Discutendo con gli euroausterici, l’obiezione forse più ricorrente – e forse più insensata – che si sente formulare è che utilizzare l’espansione fiscale finanziata con moneta propria implica con ogni probabilità, per non dire NECESSARIAMENTE E AUTOMATICAMENTE, di esagerare, aprendo quindi le porte all’inflazione incontrollata.

In sintesi: o sei la Germania (quella ordoliberista del secondo dopoguerra, non quella di Weimar) o sei l’Argentina (per non dire lo Zimbabwe o il Venezuela). Il giusto mezzo o una situazione comunque ragionevolmente equilibrata non c’è, non esiste, non è possibile. I governi PER DEFINIZIONE si comportano male, sempre eccedendo sul piano del lassismo, mai viceversa.

Come dire, se stai morendo di sete non puoi bere un bicchier d’acqua. Motivo ? perché lo zio acquisito di tuo cugino ottant’anni fa si è ubriacato di vodka.

Già questo dovrebbe far comprendere la “solidità” dell’obiezione. Ma c’è di più: sbagliare per difetto è molto più pericoloso che sbagliare per eccesso, perché se l’obiettivo d’inflazione è il 2%, sbagliare di quattro punti in meno (cioè produrre una deflazione del 2% su base annua) comporta effetti devastanti sull’economia. Mentre quattro punti in più (6%) sono una situazione non ideale ma assolutamente gestibile. La valutazione degli scostamenti dovrebbe quindi essere molto più benevola per quelli inflattivi che per quelli deflattivi.

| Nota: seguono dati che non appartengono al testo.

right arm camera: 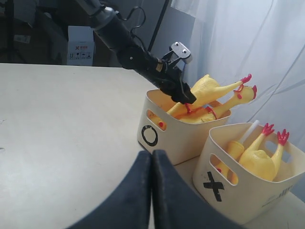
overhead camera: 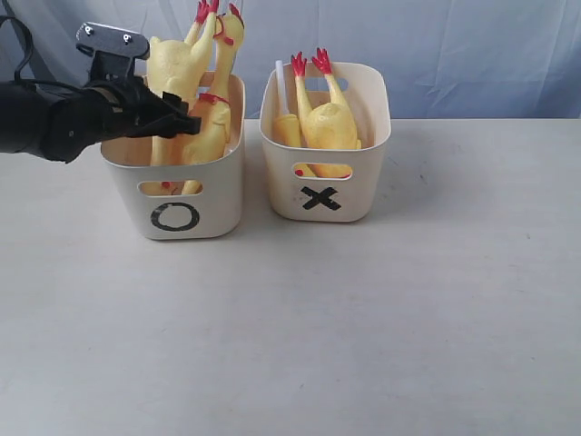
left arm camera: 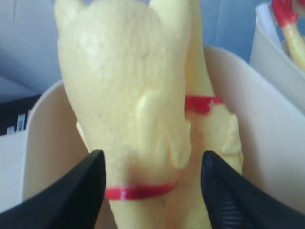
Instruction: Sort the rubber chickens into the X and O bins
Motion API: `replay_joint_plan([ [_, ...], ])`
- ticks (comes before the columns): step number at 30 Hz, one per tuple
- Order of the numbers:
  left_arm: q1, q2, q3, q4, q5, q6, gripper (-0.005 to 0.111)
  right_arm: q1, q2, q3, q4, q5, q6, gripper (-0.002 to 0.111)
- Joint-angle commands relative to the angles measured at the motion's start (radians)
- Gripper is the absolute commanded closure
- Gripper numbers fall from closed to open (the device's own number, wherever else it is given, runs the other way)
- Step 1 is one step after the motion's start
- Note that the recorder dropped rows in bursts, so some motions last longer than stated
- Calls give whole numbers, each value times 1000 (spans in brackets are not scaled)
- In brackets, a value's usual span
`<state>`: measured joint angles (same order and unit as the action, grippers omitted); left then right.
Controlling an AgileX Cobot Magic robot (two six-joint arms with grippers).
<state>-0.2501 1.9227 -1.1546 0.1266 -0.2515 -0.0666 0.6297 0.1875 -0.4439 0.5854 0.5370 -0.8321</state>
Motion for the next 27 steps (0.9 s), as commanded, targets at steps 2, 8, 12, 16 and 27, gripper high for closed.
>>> replay_joint_plan([
  [2, 3, -64, -3, -17, -64, 20, 50, -2, -4, 5, 7, -2, -1, 108],
  [8, 3, -141, -3, -17, 18, 90, 54, -2, -4, 5, 7, -2, -1, 108],
  [12, 3, -218, -3, -1, 145, 96, 77, -2, -4, 5, 7, -2, -1, 108],
  [16, 3, -300, -3, 51, 266, 96, 99, -2, -4, 5, 7, -2, -1, 108],
  [27, 3, -509, 74, 73, 487, 101, 107, -2, -4, 5, 5, -37, -1, 108],
])
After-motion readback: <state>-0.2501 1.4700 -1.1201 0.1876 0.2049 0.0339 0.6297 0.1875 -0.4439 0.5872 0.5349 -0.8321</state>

Tra le proposte di revisione dei meccanismi di governance dell’Eurozona, per inciso, una proposta che avrebbe senso – ma che salvo mi sia sfuggito qualcosa non sento formulare da nessuno – è di legare i livelli di deficit pubblico dei vari Stati membri all’inflazione.

Se è vero, come è vero, che da una decina d’anni l'inflazione italiana è INFERIORE a quella tedesca (nonché ai target BCE), l’Italia dovrebbe essere autorizzata e anzi SPRONATA ad aumentare i deficit di bilancio pubblico. E la BCE dovrebbe farsene garante e ringraziare pure, per il contributo fornito al raggiungimento dei target d’inflazione.